Mereka yang ditemukan di luar kamp juga dilaporkan mengalami penyiksaan dan pelecehan lainnya oleh pasukan keamanan, kata laporan itu.

"Kehidupan di kamp sangat menyakitkan" kata seorang pria Rohingya lainnya. "Tidak ada kesempatan untuk bergerak dengan bebas. ... Kami tidak memiliki apa pun yang disebut kebebasan."

HRW menuduh pemerintah Myanmar menggunakan kekerasan awal tahun 2012 terhadap komunitas Rohingya sebagai "dalih" untuk memisahkan dan mengurung penduduk dari penduduk lainnya.

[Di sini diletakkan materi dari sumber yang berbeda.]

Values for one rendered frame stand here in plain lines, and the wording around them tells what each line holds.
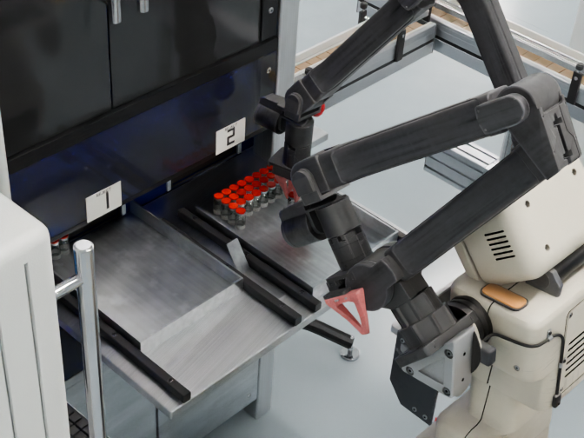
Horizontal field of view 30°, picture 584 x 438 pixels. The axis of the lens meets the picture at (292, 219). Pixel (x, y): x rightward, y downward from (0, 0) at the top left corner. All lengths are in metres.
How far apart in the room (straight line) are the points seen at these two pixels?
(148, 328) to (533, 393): 0.73
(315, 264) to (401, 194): 1.72
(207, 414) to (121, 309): 0.81
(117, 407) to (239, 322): 0.56
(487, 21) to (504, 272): 0.48
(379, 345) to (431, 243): 1.76
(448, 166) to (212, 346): 1.39
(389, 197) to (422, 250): 2.30
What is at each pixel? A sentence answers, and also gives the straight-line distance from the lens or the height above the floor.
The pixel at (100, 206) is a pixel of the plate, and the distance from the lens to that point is 2.15.
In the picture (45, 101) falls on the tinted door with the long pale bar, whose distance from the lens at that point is 1.95.
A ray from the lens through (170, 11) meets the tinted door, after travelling 2.07.
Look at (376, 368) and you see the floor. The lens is 3.26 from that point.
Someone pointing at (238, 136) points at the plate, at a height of 1.01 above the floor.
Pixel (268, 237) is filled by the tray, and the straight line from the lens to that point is 2.28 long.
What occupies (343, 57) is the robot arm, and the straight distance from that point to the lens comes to 2.09.
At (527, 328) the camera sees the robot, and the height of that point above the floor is 1.22.
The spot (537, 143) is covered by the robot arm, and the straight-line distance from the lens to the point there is 1.43.
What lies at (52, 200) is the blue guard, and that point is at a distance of 2.06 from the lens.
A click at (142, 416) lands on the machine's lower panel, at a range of 2.66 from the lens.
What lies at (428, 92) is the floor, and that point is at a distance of 4.51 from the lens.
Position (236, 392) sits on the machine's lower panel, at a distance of 2.92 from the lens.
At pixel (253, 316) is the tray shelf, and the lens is 2.10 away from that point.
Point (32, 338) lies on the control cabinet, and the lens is 1.33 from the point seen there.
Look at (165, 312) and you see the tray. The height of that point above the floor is 0.88.
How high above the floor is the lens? 2.34
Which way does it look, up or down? 39 degrees down
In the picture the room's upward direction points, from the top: 4 degrees clockwise
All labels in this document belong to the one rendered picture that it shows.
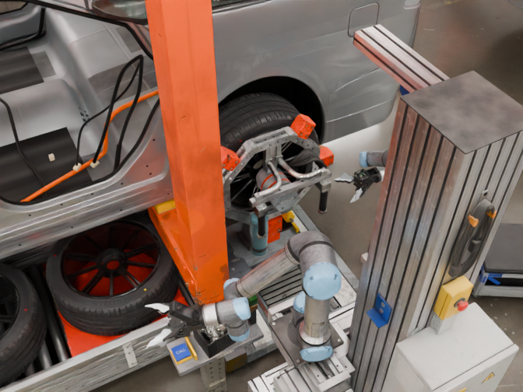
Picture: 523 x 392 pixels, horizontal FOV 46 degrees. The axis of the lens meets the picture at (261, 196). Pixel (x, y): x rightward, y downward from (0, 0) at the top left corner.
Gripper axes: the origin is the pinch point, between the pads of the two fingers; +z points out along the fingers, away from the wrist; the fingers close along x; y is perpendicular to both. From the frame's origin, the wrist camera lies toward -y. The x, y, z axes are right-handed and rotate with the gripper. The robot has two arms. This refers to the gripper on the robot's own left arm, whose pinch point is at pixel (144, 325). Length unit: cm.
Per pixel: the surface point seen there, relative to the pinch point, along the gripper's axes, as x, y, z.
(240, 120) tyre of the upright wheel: 106, 18, -45
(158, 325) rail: 46, 84, 14
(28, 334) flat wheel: 47, 69, 72
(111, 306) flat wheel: 53, 71, 33
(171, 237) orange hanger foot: 78, 59, -1
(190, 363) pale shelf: 20, 78, -1
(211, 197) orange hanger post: 52, 5, -28
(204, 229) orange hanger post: 50, 21, -22
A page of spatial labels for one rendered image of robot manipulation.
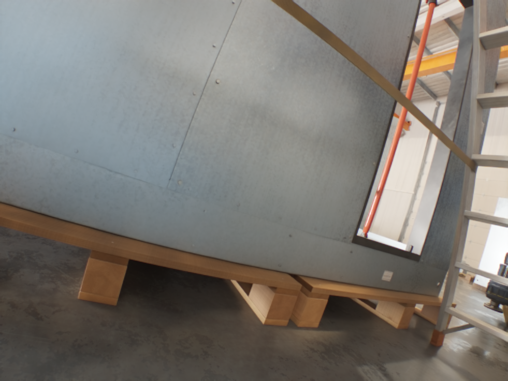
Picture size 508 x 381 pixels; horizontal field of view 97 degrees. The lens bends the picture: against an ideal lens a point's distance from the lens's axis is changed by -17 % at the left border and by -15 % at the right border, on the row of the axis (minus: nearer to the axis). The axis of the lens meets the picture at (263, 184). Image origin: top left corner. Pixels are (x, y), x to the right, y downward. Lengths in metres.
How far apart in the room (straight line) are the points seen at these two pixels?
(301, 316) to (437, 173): 1.15
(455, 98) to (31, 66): 2.00
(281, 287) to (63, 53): 0.96
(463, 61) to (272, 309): 1.83
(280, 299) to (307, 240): 0.26
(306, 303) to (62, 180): 0.88
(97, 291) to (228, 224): 0.43
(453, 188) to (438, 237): 0.31
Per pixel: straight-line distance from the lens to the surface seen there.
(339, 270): 1.23
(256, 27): 0.99
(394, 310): 1.57
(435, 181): 1.74
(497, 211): 7.32
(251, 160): 0.89
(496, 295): 2.63
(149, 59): 0.87
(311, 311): 1.07
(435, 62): 11.04
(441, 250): 1.88
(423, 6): 11.04
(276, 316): 0.99
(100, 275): 0.80
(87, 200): 0.85
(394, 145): 1.44
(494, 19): 2.55
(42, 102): 0.88
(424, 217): 1.70
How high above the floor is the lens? 0.42
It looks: 2 degrees up
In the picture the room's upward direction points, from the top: 19 degrees clockwise
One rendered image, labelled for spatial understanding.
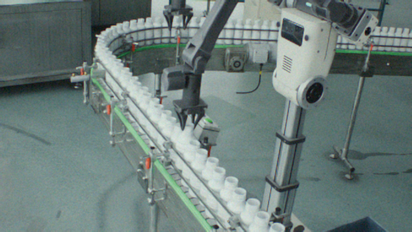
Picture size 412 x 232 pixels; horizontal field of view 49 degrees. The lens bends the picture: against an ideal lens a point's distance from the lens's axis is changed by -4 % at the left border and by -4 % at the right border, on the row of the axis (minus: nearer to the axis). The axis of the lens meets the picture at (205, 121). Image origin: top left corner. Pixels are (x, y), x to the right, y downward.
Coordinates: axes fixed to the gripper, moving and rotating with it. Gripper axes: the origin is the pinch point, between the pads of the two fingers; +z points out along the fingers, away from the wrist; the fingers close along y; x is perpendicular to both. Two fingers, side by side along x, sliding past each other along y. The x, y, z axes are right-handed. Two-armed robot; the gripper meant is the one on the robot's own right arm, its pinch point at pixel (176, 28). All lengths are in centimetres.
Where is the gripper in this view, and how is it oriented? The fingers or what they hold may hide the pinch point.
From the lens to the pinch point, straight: 194.6
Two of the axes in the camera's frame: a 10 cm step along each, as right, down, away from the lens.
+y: -8.8, 1.5, -4.5
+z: -0.8, 8.9, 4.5
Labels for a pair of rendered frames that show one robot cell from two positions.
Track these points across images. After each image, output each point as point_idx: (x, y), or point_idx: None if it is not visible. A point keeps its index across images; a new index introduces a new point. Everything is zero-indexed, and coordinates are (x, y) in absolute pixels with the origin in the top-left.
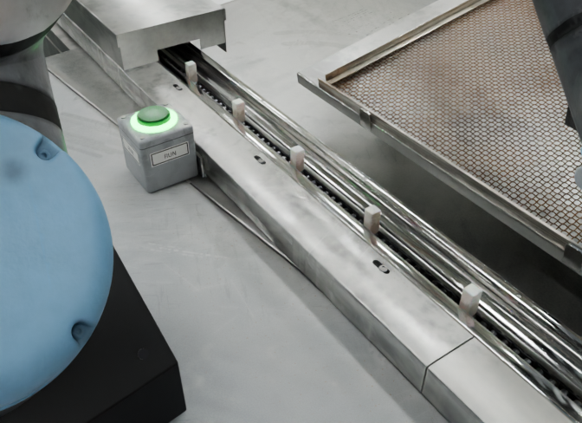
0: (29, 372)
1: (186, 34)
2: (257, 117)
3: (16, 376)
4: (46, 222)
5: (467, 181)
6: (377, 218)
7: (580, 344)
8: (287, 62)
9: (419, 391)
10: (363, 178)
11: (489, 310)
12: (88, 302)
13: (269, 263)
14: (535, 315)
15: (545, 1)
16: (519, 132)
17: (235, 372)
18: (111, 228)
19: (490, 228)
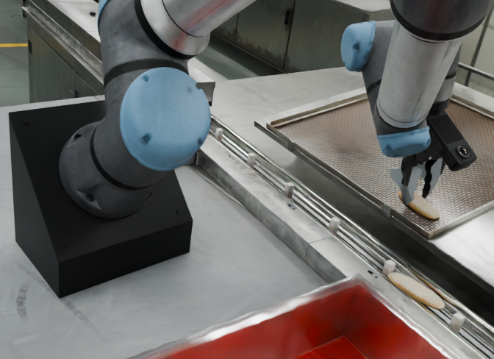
0: (186, 148)
1: None
2: (229, 140)
3: (183, 148)
4: (195, 107)
5: (339, 176)
6: (291, 189)
7: (383, 246)
8: (246, 119)
9: (303, 261)
10: (286, 172)
11: (342, 232)
12: (203, 134)
13: (232, 205)
14: (364, 234)
15: (365, 77)
16: (370, 160)
17: (213, 242)
18: None
19: (351, 207)
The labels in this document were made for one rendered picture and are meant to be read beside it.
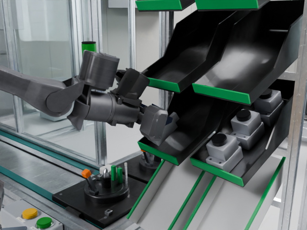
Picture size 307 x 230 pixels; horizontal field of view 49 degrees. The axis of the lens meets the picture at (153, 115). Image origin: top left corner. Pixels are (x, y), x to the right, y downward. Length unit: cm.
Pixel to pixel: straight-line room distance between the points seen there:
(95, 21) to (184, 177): 60
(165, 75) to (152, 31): 422
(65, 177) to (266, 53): 87
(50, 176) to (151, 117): 78
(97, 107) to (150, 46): 438
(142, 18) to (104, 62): 435
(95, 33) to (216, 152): 66
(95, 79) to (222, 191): 41
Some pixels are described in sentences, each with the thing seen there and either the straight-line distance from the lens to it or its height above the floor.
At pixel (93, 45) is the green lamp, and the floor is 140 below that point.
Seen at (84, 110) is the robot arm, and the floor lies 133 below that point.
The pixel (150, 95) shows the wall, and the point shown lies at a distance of 511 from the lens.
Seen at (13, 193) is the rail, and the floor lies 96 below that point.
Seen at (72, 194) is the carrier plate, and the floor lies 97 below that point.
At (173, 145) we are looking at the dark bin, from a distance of 79.
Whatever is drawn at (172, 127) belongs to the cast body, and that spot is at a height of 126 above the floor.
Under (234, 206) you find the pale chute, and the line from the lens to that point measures 81.
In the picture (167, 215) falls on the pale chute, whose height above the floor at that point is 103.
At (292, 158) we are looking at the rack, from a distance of 75.
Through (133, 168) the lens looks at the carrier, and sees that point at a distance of 124.
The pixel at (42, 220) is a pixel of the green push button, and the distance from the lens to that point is 100.
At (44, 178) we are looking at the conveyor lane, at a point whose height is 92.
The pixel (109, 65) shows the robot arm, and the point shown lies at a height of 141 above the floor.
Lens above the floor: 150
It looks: 16 degrees down
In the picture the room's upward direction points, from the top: straight up
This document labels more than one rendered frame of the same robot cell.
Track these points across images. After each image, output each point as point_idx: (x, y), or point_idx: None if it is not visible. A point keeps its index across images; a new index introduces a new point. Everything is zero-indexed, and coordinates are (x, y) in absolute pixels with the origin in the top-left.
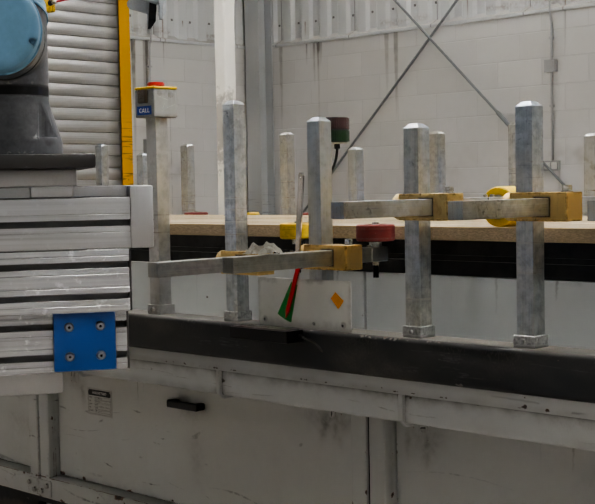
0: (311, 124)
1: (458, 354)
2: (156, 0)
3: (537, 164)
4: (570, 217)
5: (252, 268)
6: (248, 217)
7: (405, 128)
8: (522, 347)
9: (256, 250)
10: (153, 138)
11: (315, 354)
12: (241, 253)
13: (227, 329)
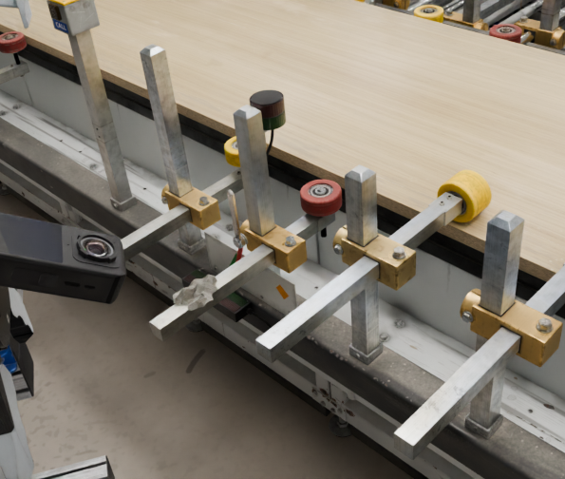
0: (238, 119)
1: (405, 407)
2: (14, 4)
3: (510, 284)
4: (545, 360)
5: (184, 323)
6: (210, 2)
7: (347, 176)
8: (474, 431)
9: (187, 296)
10: (78, 52)
11: (265, 326)
12: (184, 204)
13: (182, 262)
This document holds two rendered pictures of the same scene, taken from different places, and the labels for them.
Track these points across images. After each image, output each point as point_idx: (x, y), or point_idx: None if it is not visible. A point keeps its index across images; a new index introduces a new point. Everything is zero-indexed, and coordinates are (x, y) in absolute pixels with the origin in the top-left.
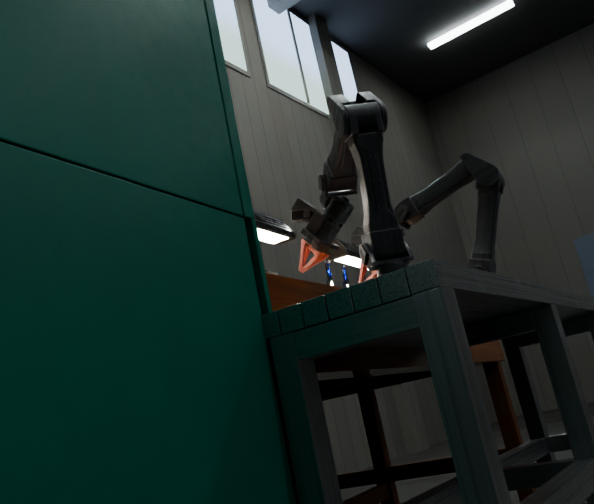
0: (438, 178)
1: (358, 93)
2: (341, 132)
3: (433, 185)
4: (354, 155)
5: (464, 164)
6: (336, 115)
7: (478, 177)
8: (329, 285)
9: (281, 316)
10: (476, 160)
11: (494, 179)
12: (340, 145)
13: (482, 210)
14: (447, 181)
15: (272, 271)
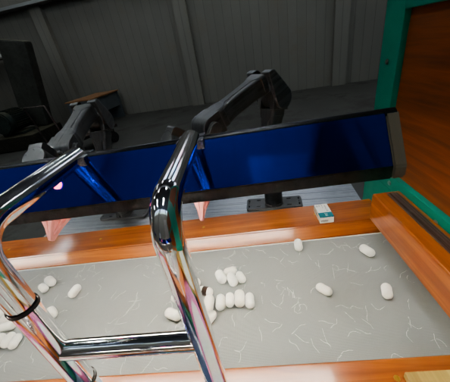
0: (79, 117)
1: (259, 71)
2: (284, 104)
3: (80, 123)
4: (276, 121)
5: (94, 108)
6: (282, 90)
7: (107, 121)
8: (255, 212)
9: None
10: (103, 107)
11: (113, 123)
12: (249, 105)
13: (108, 146)
14: (87, 121)
15: (321, 204)
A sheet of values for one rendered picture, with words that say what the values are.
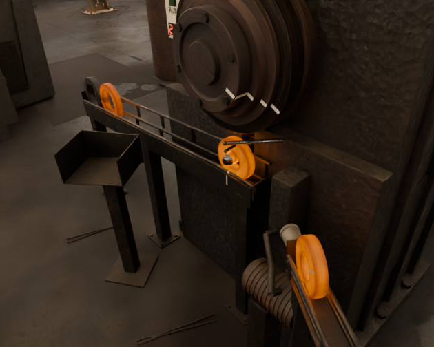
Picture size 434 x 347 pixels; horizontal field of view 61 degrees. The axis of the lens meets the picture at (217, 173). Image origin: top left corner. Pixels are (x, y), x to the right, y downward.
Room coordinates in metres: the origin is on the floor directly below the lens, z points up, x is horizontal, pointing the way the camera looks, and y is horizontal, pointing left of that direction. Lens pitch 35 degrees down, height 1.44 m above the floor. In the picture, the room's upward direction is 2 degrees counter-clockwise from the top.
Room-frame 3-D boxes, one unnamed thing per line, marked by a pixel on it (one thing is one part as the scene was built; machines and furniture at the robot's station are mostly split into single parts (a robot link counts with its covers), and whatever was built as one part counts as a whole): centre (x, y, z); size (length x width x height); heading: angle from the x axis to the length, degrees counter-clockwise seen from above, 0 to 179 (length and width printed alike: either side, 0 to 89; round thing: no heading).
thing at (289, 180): (0.91, -0.23, 0.68); 0.11 x 0.08 x 0.24; 131
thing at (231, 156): (1.10, -0.09, 0.76); 0.17 x 0.04 x 0.04; 131
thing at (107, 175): (1.27, 0.46, 0.36); 0.26 x 0.20 x 0.72; 76
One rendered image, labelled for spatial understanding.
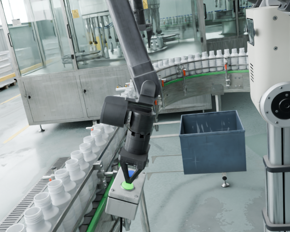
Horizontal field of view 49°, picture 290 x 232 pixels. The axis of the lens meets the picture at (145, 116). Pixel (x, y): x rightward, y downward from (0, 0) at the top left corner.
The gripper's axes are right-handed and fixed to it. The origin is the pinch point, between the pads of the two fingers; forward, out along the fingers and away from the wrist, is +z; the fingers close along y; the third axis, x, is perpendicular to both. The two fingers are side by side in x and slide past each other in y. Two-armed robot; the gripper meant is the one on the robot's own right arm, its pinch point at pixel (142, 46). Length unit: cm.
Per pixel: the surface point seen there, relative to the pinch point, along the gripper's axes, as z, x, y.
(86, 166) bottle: 28, 54, 13
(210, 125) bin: 53, -39, -27
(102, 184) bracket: 36, 52, 10
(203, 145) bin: 52, -9, -22
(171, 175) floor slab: 140, -144, 11
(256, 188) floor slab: 139, -112, -63
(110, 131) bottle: 28.2, 24.9, 12.7
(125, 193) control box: 29, 68, -2
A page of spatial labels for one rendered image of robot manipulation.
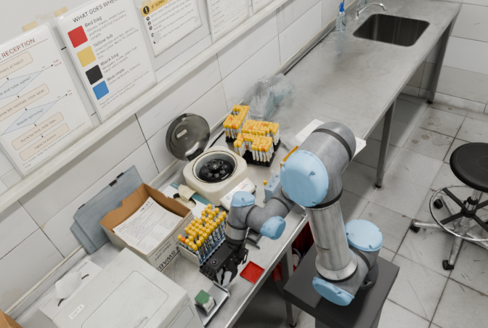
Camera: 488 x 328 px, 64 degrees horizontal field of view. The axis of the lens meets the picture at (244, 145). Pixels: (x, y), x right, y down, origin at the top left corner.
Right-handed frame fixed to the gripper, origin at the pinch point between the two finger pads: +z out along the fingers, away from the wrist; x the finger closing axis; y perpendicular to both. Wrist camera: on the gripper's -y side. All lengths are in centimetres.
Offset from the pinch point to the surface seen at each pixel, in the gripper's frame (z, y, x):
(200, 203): -13.4, 18.7, 29.7
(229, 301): 4.9, 1.0, -3.6
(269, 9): -95, 82, 55
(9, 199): -22, -44, 56
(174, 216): -7.5, 10.0, 35.1
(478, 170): -40, 123, -58
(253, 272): -2.1, 12.6, -4.3
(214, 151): -30, 37, 41

Pada April 2017, pemerintah mengumumkan akan mulai menutup kamp. Tetapi HRW mengatakan bahwa tindakan yang kemudian diambil oleh pihak berwenang hanya melanggengkan pemisahan Rohingya, menolak hak mereka untuk kembali ke tanah mereka, membangun kembali rumah mereka, mencari pekerjaan, dan mengambil tempat kembali di masyarakat Myanmar.

Laporan tersebut mengatakan bahwa "rasa putus asa di kamp" telah menyebar, dengan tidak satu pun orang Rohingya yang diwawancarai mengungkapkan keyakinan bahwa penahanan tanpa batas mereka akan berakhir.

"Saya pikir sistemnya permanen," kata seorang wanita Rohingya. "Tidak ada yang berubah. Itu hanya kata-kata. ”

Situasi yang semakin memperumit Rohingya adalah pandemi COVID-19, yang telah mendorong pemerintah untuk memberlakukan lebih banyak pembatasan pada pergerakan sebagai bagian dari upaya untuk menahan penyebaran penyakit.

Bauchner, penulis laporan tersebut, meminta pemimpin Myanmar Aung San Suu Kyi dan militer untuk mengambil langkah-langkah yang diperlukan guna memberikan lebih banyak kebebasan kepada Rohingya yang masih tinggal di negara itu. "Klaim pemerintah bahwa mereka tidak melakukan kejahatan internasional yang paling parah akan menjadi hampa sampai mereka memotong kawat berduri dan memungkinkan Rohingya untuk kembali ke rumah mereka, dengan perlindungan hukum penuh," katanya.